#### What the task requires:
Please give back each line of the material unchanged, but without the images.

#### Data section:
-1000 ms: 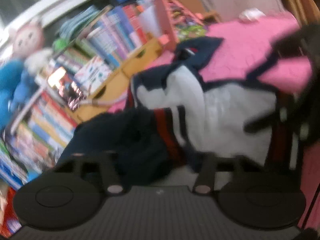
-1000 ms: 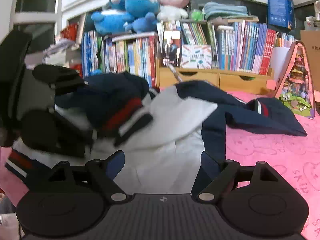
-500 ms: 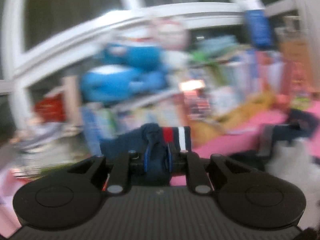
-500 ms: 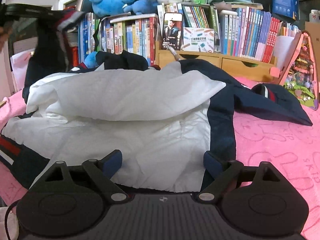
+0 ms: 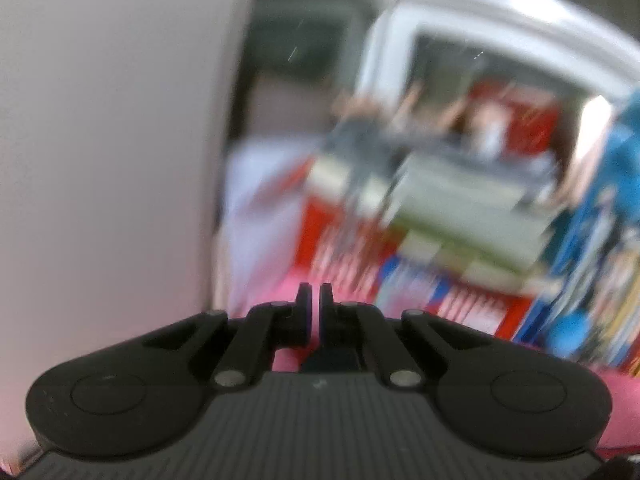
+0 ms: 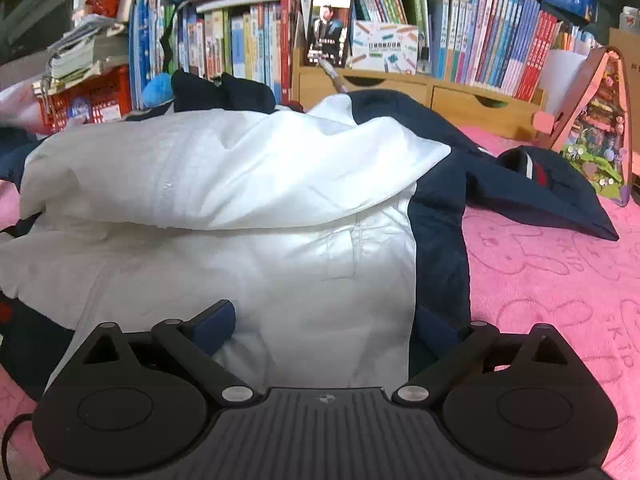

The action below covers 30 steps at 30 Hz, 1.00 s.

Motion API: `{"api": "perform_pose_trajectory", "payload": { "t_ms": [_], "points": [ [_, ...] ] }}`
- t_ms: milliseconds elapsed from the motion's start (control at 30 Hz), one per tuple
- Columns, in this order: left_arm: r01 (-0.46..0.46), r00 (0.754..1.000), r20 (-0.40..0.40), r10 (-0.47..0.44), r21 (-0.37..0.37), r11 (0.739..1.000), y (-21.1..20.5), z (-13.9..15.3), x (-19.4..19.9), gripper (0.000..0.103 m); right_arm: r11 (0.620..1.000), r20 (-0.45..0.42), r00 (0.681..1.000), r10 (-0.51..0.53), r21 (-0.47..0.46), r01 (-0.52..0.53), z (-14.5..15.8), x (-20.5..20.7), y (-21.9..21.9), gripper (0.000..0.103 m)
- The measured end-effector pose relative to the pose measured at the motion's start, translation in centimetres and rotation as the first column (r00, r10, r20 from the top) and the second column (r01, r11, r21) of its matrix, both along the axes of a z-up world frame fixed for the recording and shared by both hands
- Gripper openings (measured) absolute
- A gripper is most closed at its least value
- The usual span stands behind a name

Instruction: Fold clothes

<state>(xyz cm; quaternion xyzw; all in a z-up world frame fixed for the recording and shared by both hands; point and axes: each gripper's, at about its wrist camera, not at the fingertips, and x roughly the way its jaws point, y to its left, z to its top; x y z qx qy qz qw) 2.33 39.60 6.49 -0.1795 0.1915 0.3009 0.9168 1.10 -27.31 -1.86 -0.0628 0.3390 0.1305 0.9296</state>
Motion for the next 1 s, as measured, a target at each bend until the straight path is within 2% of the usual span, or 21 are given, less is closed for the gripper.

#### Expected output:
-1000 ms: 
-1000 ms: 
-500 ms: 
-500 ms: 
+0 ms: 
+0 ms: 

The action below covers 30 steps at 30 Hz, 1.00 s.

Motion API: `{"api": "perform_pose_trajectory", "payload": { "t_ms": [_], "points": [ [_, ...] ] }}`
- t_ms: milliseconds elapsed from the motion's start (control at 30 Hz), one per tuple
- Columns, in this order: left_arm: r01 (-0.46..0.46), r00 (0.754..1.000), r20 (-0.40..0.40), r10 (-0.47..0.44), r21 (-0.37..0.37), r11 (0.739..1.000), y (-21.1..20.5), z (-13.9..15.3), x (-19.4..19.9), gripper (0.000..0.103 m); right_arm: r11 (0.620..1.000), r20 (-0.45..0.42), r00 (0.681..1.000), r10 (-0.51..0.53), r21 (-0.47..0.46), r01 (-0.52..0.53), z (-14.5..15.8), x (-20.5..20.7), y (-21.9..21.9), gripper (0.000..0.103 m)
- The measured end-effector pose relative to the pose measured at the motion's start, translation in centimetres and rotation as the first column (r00, r10, r20 from the top) and the second column (r01, r11, r21) of its matrix, both along the axes of a z-up world frame fixed for the recording and shared by both hands
- Gripper openings (measured) absolute
- A gripper is most closed at its least value
- The usual span stands behind a name

Instruction: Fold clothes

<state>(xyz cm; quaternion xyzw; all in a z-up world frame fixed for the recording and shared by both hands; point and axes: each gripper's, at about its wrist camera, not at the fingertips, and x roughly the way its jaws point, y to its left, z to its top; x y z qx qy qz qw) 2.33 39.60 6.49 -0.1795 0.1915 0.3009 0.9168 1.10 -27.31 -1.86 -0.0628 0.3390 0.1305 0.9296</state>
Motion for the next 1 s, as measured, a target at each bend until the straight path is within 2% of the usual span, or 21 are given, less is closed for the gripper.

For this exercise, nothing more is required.